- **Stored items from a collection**
□ □ □

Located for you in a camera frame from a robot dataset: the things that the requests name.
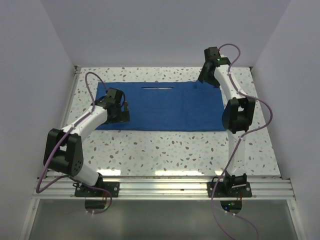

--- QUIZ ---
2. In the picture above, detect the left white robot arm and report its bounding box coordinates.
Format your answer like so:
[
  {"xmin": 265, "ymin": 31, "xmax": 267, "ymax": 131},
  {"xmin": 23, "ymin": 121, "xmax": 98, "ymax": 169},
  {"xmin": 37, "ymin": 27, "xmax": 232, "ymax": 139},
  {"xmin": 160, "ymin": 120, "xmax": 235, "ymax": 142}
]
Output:
[{"xmin": 41, "ymin": 88, "xmax": 130, "ymax": 197}]

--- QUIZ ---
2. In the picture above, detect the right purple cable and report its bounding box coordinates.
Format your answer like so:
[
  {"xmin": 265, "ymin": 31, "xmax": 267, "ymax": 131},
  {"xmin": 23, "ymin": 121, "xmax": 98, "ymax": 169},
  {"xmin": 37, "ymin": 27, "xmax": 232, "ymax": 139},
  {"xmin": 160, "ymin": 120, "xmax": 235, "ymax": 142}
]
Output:
[{"xmin": 210, "ymin": 43, "xmax": 273, "ymax": 240}]

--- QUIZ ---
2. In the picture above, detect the aluminium rail frame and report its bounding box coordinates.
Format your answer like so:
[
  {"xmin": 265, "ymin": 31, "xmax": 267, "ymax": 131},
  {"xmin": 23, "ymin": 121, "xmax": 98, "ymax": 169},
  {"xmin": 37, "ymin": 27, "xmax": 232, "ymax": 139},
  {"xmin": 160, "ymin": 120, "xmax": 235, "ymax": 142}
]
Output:
[{"xmin": 19, "ymin": 65, "xmax": 307, "ymax": 240}]

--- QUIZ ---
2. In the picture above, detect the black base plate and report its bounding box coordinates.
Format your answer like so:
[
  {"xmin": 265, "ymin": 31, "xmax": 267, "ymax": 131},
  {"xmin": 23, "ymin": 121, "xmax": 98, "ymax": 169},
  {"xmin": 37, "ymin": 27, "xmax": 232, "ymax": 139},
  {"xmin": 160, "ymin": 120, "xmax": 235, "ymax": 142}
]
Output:
[
  {"xmin": 72, "ymin": 181, "xmax": 120, "ymax": 198},
  {"xmin": 213, "ymin": 182, "xmax": 253, "ymax": 198}
]

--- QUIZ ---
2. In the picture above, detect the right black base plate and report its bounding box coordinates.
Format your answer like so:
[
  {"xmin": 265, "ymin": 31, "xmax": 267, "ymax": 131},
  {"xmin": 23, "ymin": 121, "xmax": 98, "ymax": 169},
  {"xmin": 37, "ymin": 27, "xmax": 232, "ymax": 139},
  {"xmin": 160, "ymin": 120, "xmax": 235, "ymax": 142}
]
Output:
[{"xmin": 213, "ymin": 182, "xmax": 253, "ymax": 198}]

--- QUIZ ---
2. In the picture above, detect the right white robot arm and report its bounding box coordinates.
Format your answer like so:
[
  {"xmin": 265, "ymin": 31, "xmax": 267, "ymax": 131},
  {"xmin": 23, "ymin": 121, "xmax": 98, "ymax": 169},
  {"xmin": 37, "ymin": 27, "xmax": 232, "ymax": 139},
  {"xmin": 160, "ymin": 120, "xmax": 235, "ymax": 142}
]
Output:
[{"xmin": 198, "ymin": 47, "xmax": 256, "ymax": 199}]

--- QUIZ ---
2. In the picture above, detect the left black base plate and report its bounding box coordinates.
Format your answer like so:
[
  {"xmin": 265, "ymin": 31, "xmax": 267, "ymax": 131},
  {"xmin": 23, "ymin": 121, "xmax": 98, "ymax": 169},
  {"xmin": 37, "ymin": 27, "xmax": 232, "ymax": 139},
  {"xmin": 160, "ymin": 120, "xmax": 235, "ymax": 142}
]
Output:
[{"xmin": 72, "ymin": 181, "xmax": 120, "ymax": 198}]

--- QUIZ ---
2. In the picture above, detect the blue surgical cloth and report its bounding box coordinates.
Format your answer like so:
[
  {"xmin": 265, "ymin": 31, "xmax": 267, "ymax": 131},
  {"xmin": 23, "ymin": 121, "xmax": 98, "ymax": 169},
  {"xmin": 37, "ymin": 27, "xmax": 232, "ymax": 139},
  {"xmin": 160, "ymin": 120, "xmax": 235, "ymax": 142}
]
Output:
[{"xmin": 97, "ymin": 81, "xmax": 225, "ymax": 132}]

□ □ □

- **EXERCISE OBJECTIVE**
Write the data out again exactly, but without its images.

- **ANSWER BOX**
Located for you in a camera frame from a robot dataset: the things that the requests name.

--- QUIZ ---
2. In the picture above, detect the left white robot arm and report its bounding box coordinates.
Format your answer like so:
[
  {"xmin": 265, "ymin": 31, "xmax": 267, "ymax": 131},
  {"xmin": 23, "ymin": 121, "xmax": 98, "ymax": 169},
  {"xmin": 37, "ymin": 27, "xmax": 232, "ymax": 139},
  {"xmin": 160, "ymin": 120, "xmax": 235, "ymax": 142}
]
Output:
[{"xmin": 41, "ymin": 88, "xmax": 130, "ymax": 197}]

--- QUIZ ---
2. In the picture above, detect the right purple cable and report its bounding box coordinates.
Format your answer like so:
[
  {"xmin": 265, "ymin": 31, "xmax": 267, "ymax": 131},
  {"xmin": 23, "ymin": 121, "xmax": 98, "ymax": 169},
  {"xmin": 37, "ymin": 27, "xmax": 232, "ymax": 139},
  {"xmin": 160, "ymin": 120, "xmax": 235, "ymax": 142}
]
Output:
[{"xmin": 210, "ymin": 43, "xmax": 273, "ymax": 240}]

--- QUIZ ---
2. In the picture above, detect the aluminium rail frame and report its bounding box coordinates.
Format your answer like so:
[
  {"xmin": 265, "ymin": 31, "xmax": 267, "ymax": 131},
  {"xmin": 23, "ymin": 121, "xmax": 98, "ymax": 169},
  {"xmin": 37, "ymin": 27, "xmax": 232, "ymax": 139},
  {"xmin": 160, "ymin": 120, "xmax": 235, "ymax": 142}
]
Output:
[{"xmin": 19, "ymin": 65, "xmax": 307, "ymax": 240}]

--- QUIZ ---
2. In the picture above, detect the black base plate and report its bounding box coordinates.
Format your answer like so:
[
  {"xmin": 265, "ymin": 31, "xmax": 267, "ymax": 131},
  {"xmin": 23, "ymin": 121, "xmax": 98, "ymax": 169},
  {"xmin": 37, "ymin": 27, "xmax": 232, "ymax": 139},
  {"xmin": 160, "ymin": 120, "xmax": 235, "ymax": 142}
]
Output:
[
  {"xmin": 72, "ymin": 181, "xmax": 120, "ymax": 198},
  {"xmin": 213, "ymin": 182, "xmax": 253, "ymax": 198}
]

--- QUIZ ---
2. In the picture above, detect the right black base plate and report its bounding box coordinates.
Format your answer like so:
[
  {"xmin": 265, "ymin": 31, "xmax": 267, "ymax": 131},
  {"xmin": 23, "ymin": 121, "xmax": 98, "ymax": 169},
  {"xmin": 37, "ymin": 27, "xmax": 232, "ymax": 139},
  {"xmin": 160, "ymin": 120, "xmax": 235, "ymax": 142}
]
Output:
[{"xmin": 213, "ymin": 182, "xmax": 253, "ymax": 198}]

--- QUIZ ---
2. In the picture above, detect the right white robot arm and report its bounding box coordinates.
Format your answer like so:
[
  {"xmin": 265, "ymin": 31, "xmax": 267, "ymax": 131},
  {"xmin": 23, "ymin": 121, "xmax": 98, "ymax": 169},
  {"xmin": 37, "ymin": 27, "xmax": 232, "ymax": 139},
  {"xmin": 160, "ymin": 120, "xmax": 235, "ymax": 142}
]
Output:
[{"xmin": 198, "ymin": 47, "xmax": 256, "ymax": 199}]

--- QUIZ ---
2. In the picture above, detect the left black base plate and report its bounding box coordinates.
Format your answer like so:
[
  {"xmin": 265, "ymin": 31, "xmax": 267, "ymax": 131},
  {"xmin": 23, "ymin": 121, "xmax": 98, "ymax": 169},
  {"xmin": 37, "ymin": 27, "xmax": 232, "ymax": 139},
  {"xmin": 160, "ymin": 120, "xmax": 235, "ymax": 142}
]
Output:
[{"xmin": 72, "ymin": 181, "xmax": 120, "ymax": 198}]

--- QUIZ ---
2. In the picture above, detect the blue surgical cloth and report its bounding box coordinates.
Format your answer like so:
[
  {"xmin": 265, "ymin": 31, "xmax": 267, "ymax": 131},
  {"xmin": 23, "ymin": 121, "xmax": 98, "ymax": 169},
  {"xmin": 37, "ymin": 27, "xmax": 232, "ymax": 139},
  {"xmin": 160, "ymin": 120, "xmax": 235, "ymax": 142}
]
Output:
[{"xmin": 97, "ymin": 81, "xmax": 225, "ymax": 132}]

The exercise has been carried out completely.